Jefferson also owned a copy of the second edition, sent to him by John Vaughan, who wrote from Philadelphia on December 9,
1801: “. . . A Second Edition of Aikin is published here, with an important appendix; I shall have the pleasure of sending you a
copy as soon as I can get it from the publisher, who is getting it bound. I enclose the advertisement, with the information,
that the letter of Yours alluded to, is the one to D
r. Waterhouse, which was found in an English publication--The fear that you might see the Adver
t. & should for one moment conceive, that I had permitted your letter to me, to be made use of, has induced me to trouble you
with the present . . .”
On December 21 Vaughan sent the book: “I have the pleasure of sending you a Philadelphia Edition of Aikin, with an appendix, containing some important Documents
from Letsom &c--I have also sent a short abstract of some leading points in D’Husson’s work on this subject, printed this
year at Paris--He was one of the Paris Medical Committee of the Vaccination Hospital . . .”

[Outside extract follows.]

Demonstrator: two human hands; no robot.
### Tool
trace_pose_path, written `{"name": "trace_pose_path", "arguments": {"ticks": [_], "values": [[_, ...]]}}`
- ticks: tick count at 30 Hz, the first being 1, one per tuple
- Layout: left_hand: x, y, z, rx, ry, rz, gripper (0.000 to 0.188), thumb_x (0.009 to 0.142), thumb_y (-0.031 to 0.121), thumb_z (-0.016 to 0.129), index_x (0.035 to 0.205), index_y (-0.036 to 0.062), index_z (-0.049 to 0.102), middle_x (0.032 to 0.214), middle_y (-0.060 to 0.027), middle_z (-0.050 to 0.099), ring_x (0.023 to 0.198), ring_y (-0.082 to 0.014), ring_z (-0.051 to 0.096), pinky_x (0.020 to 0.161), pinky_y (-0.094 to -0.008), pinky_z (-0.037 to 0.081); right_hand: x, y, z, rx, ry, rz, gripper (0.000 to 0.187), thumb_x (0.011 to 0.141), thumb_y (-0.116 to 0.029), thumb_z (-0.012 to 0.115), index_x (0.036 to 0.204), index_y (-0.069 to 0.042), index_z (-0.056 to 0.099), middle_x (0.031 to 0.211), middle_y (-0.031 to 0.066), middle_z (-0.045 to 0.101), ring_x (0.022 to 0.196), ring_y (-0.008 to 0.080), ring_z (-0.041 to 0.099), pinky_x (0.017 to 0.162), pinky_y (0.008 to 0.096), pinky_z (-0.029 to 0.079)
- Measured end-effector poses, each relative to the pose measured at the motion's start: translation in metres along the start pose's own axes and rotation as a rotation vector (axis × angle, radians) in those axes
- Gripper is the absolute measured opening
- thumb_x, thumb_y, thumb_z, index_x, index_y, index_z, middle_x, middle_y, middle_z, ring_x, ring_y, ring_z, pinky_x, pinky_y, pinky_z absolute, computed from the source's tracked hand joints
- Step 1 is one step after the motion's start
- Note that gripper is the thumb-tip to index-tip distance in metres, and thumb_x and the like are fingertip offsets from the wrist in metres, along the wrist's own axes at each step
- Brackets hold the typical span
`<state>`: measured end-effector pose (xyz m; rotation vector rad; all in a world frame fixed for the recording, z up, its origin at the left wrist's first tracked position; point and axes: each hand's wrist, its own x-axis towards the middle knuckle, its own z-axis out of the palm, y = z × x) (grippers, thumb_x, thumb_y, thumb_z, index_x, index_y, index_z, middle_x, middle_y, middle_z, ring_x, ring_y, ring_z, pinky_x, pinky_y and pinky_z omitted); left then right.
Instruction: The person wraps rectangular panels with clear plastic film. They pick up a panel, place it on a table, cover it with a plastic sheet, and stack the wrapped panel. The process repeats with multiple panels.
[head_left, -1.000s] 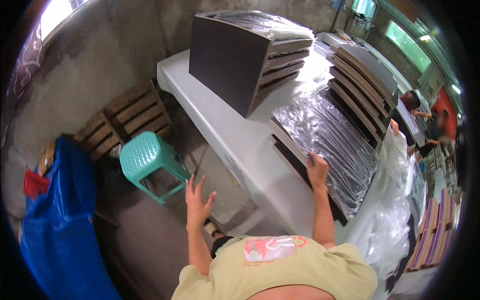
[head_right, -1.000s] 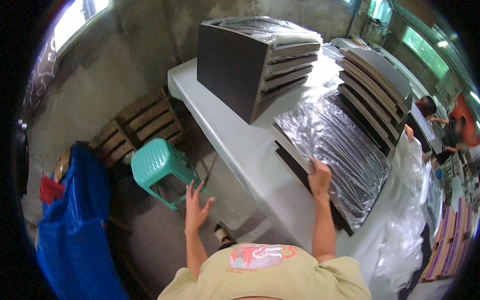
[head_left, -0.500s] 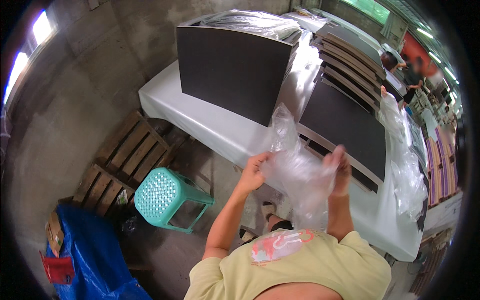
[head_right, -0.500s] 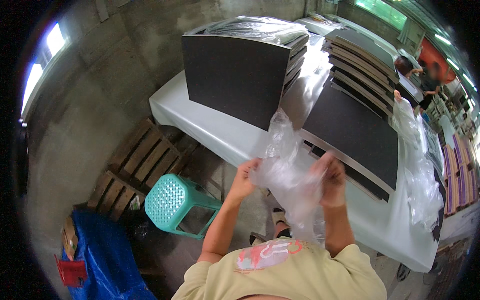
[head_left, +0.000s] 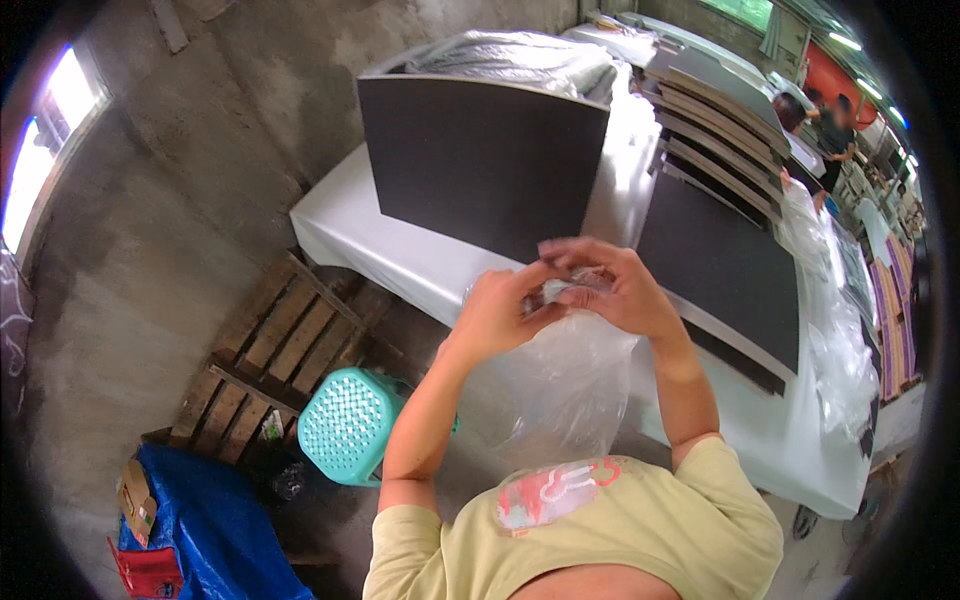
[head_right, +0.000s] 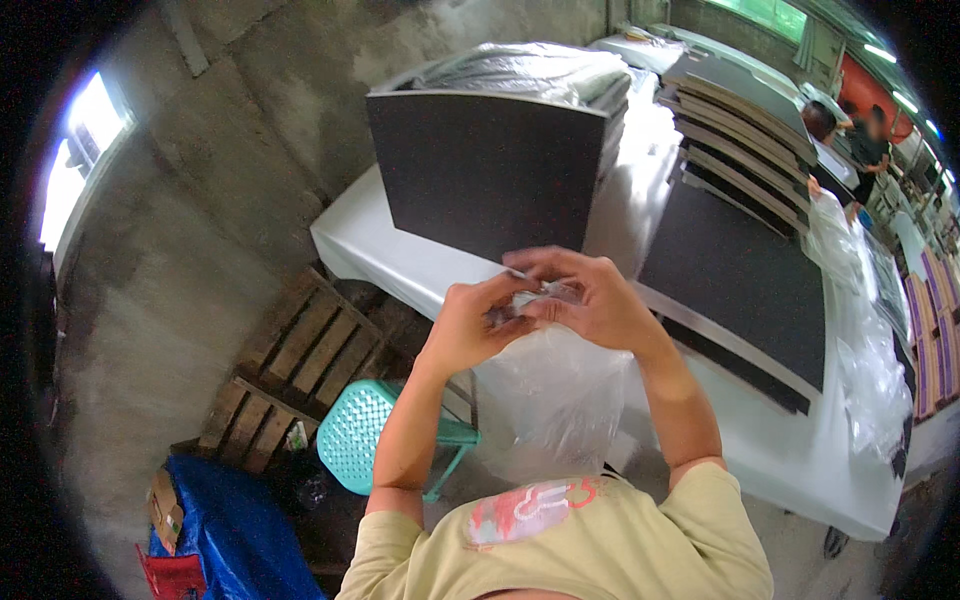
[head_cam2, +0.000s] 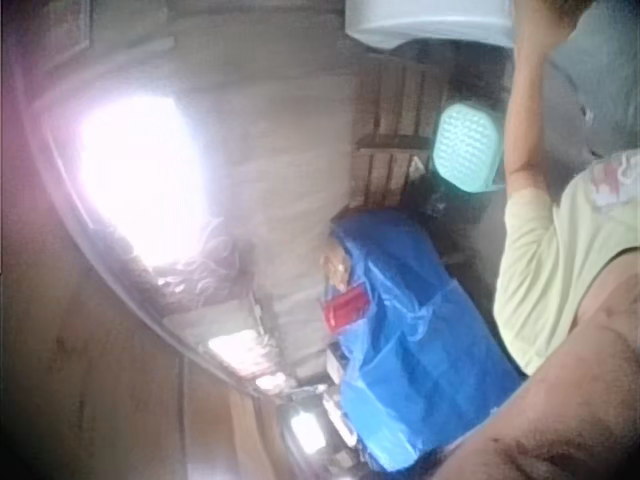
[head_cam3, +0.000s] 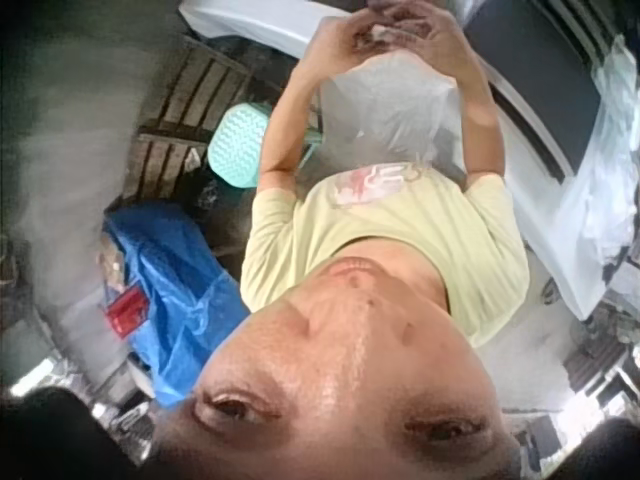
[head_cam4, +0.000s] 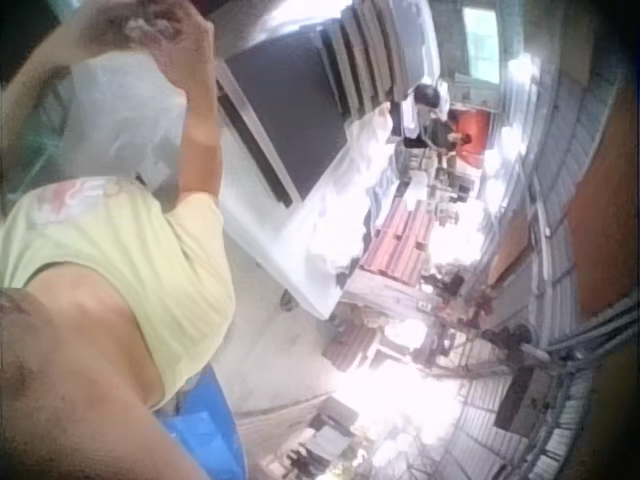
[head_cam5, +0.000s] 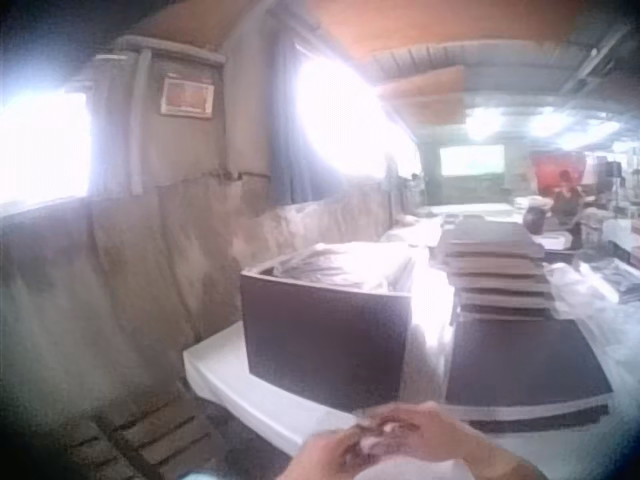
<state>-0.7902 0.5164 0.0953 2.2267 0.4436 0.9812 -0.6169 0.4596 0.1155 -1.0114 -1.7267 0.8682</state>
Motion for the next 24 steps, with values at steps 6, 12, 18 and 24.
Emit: {"name": "trace_pose_path", "arguments": {"ticks": [6,12,18,24], "values": [[-0.014,-0.063,-0.051,0.050,0.073,-0.383,0.023,0.074,0.024,0.066,0.079,0.0020,0.063,0.049,-0.0078,0.044,0.046,-0.0115,0.038,0.045,-0.0261,0.034,0.040,0.024,-0.027,-0.411,0.234,0.084,0.041,0.070,-0.015,0.070,0.108,-0.010,0.056,0.100,0.0093,0.058,0.088,0.0141,0.056,0.068,0.0276,0.046],[-0.062,-0.177,-0.079,0.349,0.207,-0.674,0.034,0.080,0.030,0.059,0.082,-0.0033,0.063,0.080,-0.0188,0.060,0.072,-0.0257,0.060,0.067,-0.0323,0.045,0.195,0.013,-0.056,-0.919,0.373,-0.443,0.048,0.074,-0.027,0.063,0.117,-0.011,0.048,0.109,0.0090,0.053,0.101,0.0270,0.050,0.087,0.0387,0.038],[-0.055,-0.268,-0.121,0.431,0.464,-0.816,0.057,0.072,0.034,0.068,0.115,0.0012,0.050,0.100,-0.0166,0.056,0.086,-0.0226,0.057,0.075,-0.0313,0.045,0.329,0.050,-0.034,-1.191,0.101,-0.163,0.066,0.075,-0.030,0.062,0.129,-0.009,0.031,0.109,0.0149,0.052,0.106,0.0292,0.048,0.088,0.0483,0.034],[-0.013,-0.365,-0.157,0.206,0.493,-0.784,0.083,0.068,0.037,0.072,0.128,-0.0041,0.031,0.121,-0.0226,0.044,0.109,-0.0266,0.045,0.090,-0.0315,0.036,0.383,0.101,0.000,-1.279,0.080,-0.048,0.075,0.071,-0.037,0.065,0.130,-0.007,0.031,0.107,0.0159,0.052,0.102,0.0296,0.048,0.083,0.0499,0.033]]}}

This may be the copy that Jefferson sent to Dr. Currie on December 25 (the day after its receipt from Vaughan): “
I inclose you a publication of Aiken’s on the Cowpox . . .”
Charles Rochemont Aikin, 1775-1847, English physician and chemist, was the nephew of Mrs. Barbauld and the “Little Charles” of her
Early Lessons
. The
Concise View was reprinted in 1801 in England and in Charlestown, Boston, and was subsequently translated into French and German.